Milton Friedman

Inflation is always and everywhere a monetary phenomenon in the sense that it is and can be produced only by a more rapid increase in the quantity of money than in the output.

“There ain’t no such thing as a free lunch”. As you probably know, Milton Friedman helped to popularize that phrase. But he was wrong. This article about Friedman and gold is completely free for you. So who was the one of the most influential economists of the second half of the 20th century whose direct and indirect influences on contemporary monetary economics would be, according to Ben Bernanke, difficult to overstate?

Milton Friedman was born in 1912 in New York and died in 2006 in San Francisco.  He received his Ph.D. from Columbia University in 1946. The same year, Friedman accepted a position at the University of Chicago where he taught economics until 1976, when he retired. Soon after, Friedman was awarded the Nobel Prize for Economics “for his achievements in the fields of consumption analysis, monetary history and theory and for his demonstration of the complexity of stabilization policy.”

The ‘demonstration of the complexity of stabilization policy’ was Friedman’s opposition to Keynesian view that government may counteract the business cycle by using the fiscal policy. Instead, Friedman believed that monetary policy was more effective, as money matters. After all, he was one of the leading proponents of monetarism in the second half of the 20th century.

Although Friedman’s contributions to economic theory are numerous, he is best known as an articulate spokesman for free markets and for his book (co-authored with his wife) “Free to Choose”.

Friedman and Gold

What was Friedman’s impact on gold? Well, he was the leader of the so-called monetarist counter-revolution aimed against the Keynesian revolution. Friedman was skeptical of fiscal policy and government’s meddling with the economy, and argued for a steady, small expansion of the money supply. Therefore, Friedman’s views led to a higher macroeconomic stability, which was negative for the gold prices. The best example may be the disinflation from the 1980s and 1990s caused by the monetarist Paul Volcker, when the yellow metal remained in the bear market

Chart 1: Gold prices (yellow line, left axis, London P.M. Fix, in $, monthly averages) and inflation annual rates (red line, right axis, in %) during the 1980s and the 1990s.

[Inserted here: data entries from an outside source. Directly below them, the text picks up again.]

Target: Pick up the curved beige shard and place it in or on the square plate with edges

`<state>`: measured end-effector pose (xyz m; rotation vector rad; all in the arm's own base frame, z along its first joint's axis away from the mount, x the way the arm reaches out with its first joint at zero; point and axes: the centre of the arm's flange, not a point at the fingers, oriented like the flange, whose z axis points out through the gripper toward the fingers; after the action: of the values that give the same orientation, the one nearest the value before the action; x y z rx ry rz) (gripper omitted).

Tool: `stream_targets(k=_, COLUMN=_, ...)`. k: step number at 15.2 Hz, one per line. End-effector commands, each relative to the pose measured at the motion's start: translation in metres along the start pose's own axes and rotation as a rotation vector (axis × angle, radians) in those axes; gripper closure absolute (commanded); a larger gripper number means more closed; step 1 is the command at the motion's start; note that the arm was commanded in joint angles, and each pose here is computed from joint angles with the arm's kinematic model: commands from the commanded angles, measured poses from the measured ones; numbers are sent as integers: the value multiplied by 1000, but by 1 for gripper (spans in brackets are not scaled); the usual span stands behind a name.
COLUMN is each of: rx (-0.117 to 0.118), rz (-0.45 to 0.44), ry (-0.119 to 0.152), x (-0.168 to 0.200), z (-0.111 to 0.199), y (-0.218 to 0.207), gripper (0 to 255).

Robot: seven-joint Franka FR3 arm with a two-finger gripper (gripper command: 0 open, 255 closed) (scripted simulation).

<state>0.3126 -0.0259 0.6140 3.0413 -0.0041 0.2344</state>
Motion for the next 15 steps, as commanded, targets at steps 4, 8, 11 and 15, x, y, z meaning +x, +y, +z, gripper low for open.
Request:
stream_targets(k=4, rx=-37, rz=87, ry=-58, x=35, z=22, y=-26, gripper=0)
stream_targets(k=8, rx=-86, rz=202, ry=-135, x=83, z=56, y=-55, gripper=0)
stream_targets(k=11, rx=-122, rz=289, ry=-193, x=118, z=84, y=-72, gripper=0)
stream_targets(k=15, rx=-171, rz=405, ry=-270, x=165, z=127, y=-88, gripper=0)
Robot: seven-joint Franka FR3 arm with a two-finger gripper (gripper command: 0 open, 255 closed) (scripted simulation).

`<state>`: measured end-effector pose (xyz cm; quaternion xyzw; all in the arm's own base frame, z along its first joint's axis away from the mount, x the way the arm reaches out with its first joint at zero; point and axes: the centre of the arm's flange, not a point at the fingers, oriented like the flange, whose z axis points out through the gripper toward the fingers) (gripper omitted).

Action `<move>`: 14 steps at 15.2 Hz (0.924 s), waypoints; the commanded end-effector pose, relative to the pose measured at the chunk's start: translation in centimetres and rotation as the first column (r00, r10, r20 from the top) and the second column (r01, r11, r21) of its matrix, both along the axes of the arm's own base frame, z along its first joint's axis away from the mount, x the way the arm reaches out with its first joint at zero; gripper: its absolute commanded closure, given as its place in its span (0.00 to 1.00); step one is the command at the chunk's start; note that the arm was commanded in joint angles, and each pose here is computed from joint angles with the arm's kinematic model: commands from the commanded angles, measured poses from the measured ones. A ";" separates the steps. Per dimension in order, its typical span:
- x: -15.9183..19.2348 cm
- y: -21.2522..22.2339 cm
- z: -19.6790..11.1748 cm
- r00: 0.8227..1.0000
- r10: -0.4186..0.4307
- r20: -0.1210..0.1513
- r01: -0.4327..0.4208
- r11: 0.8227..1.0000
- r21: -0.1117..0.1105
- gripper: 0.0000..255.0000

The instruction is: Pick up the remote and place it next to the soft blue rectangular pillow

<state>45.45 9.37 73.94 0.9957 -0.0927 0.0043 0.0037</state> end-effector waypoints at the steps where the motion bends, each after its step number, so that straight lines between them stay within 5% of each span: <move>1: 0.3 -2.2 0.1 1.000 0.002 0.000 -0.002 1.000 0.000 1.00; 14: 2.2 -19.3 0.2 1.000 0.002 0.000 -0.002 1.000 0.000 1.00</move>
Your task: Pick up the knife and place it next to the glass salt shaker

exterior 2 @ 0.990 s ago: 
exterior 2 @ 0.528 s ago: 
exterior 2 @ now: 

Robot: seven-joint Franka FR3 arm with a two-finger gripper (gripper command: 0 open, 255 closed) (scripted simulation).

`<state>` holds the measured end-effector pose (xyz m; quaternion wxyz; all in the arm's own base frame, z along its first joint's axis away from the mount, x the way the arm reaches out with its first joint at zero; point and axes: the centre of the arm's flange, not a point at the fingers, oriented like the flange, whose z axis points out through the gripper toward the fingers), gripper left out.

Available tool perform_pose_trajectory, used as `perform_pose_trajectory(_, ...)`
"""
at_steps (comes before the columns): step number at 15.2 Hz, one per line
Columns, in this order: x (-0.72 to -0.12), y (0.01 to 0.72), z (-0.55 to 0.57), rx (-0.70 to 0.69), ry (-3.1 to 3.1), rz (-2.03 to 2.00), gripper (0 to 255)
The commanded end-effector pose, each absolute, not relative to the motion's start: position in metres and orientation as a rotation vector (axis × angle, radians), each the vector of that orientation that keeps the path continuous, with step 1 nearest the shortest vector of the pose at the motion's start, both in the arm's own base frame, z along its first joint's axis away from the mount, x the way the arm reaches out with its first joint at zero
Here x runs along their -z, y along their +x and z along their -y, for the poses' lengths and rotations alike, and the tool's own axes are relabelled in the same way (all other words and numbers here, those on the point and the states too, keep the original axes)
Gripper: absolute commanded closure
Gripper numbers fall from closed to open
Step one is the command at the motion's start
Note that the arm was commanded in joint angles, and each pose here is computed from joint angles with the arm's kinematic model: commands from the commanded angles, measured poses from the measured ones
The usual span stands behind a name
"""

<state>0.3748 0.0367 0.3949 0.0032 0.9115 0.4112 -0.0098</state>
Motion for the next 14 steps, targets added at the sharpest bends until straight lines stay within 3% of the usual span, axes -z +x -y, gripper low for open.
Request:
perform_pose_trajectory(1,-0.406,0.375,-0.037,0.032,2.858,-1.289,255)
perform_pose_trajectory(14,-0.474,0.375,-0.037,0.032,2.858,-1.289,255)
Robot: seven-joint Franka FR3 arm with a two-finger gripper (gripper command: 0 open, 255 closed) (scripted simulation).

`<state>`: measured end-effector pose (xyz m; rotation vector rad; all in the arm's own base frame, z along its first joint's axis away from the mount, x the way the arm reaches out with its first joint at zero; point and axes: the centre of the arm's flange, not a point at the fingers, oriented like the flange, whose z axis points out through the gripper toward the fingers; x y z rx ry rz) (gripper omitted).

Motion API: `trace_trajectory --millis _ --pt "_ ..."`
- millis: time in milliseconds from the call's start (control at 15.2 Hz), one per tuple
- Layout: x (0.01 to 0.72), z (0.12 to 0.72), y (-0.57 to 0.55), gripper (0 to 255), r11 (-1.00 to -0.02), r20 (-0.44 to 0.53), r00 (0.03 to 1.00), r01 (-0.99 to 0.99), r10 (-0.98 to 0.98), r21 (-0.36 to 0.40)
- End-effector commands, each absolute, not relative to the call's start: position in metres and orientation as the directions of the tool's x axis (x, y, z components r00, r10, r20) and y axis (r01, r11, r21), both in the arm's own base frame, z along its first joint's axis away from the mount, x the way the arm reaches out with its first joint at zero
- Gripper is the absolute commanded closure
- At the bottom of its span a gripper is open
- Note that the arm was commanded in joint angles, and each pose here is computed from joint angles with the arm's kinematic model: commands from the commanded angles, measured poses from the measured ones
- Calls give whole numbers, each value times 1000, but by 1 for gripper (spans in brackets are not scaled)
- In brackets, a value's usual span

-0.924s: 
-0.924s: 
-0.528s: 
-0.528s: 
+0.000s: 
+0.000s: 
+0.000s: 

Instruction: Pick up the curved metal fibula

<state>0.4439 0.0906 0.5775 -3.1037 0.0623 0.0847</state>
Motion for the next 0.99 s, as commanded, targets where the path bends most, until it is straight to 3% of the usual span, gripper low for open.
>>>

Gold prices (yellow line, left axis, London P.M. Fix, in $, monthly averages) and inflation annual rates (red line, right axis, in %) during the 1980s and the 1990s

And what was Friedman’s stance on gold? He was less friendly than one would expect. Friedman opposed Keynes, but he shared some of his macroeconomic views (in contrast to Hayek and the Austrian School). First of all, he also criticized the gold standard, and supported the idea of elastic money. In other words, Friedman believed that the central bank should increase the money supply along with the economic growth, while gold standard puts constraints on the money supply. He also believed that the gold standard would be too costly, as gold has to be mined. However, this is a poor argument as gold is still mined today, even when the gold standard is a song of the past. Remember: not all supporters of the free markets are gold’s friends!